Method: This paper proposes RLVR—a novel end-to-end framework for verifiable synthetic data generation and reinforcement learning–based training. RLVR introduces a three-stage guarantee mechanism: distribution-aware seed selection, answer-preserving challenging augmentation, and formal-verification–guided dual evaluation of correctness and difficulty. Integrated with semantic-constraint enhancement and verifiable reward modeling, RLVR automatically generates over 3.3K high-quality, challenging problems on MMK12.
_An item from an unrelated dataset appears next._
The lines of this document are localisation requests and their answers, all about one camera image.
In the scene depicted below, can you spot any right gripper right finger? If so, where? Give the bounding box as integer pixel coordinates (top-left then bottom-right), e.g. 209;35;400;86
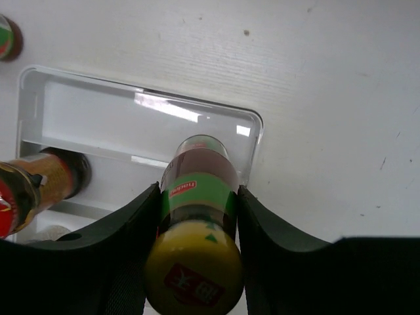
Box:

Results: Fine-tuning VLMs with RLVR-generated data yields significant improvements over state-of-the-art methods across five cross-domain visual mathematical reasoning benchmarks—especially on the most difficult samples—demonstrating a strong coupling between synthetic data quality and enhanced complex reasoning capability.
📝 Abstract
Vision-language models (VLMs) trained via reinforcement learning with verifiable reward (RLVR) have shown notable progress in scaling test-time compute effectively. In this work, we investigate how synthesized RL data can further improve RLVR. To this end, we propose extbf{SynthRL}-a scalable and guaranteed pipeline for automatic data scaling in reasoning-oriented RL training. SynthRL comprises three key stages: (1) selecting seed questions with appropriate distribution, (2) augmenting them into more challenging variants while preserving the original answers, and (3) a guaranteed verification stage that ensures near-perfect correctness and difficulty enhancement. Our empirical experiments demonstrate SynthRL's scalability and effectiveness. When applied to the MMK12 dataset, SynthRL synthesizes over 3.3K additional verifiable, challenging questions from approximately 8K seed samples. Models trained with our synthesized data achieve consistent gains across five out-of-domain visual math reasoning benchmarks, with a significant improvement over baseline models trained on seed data alone. Notably, detailed analysis reveals that the gains are more pronounced on the most challenging evaluation samples, highlighting SynthRL's effectiveness in eliciting deeper and more complex reasoning patterns.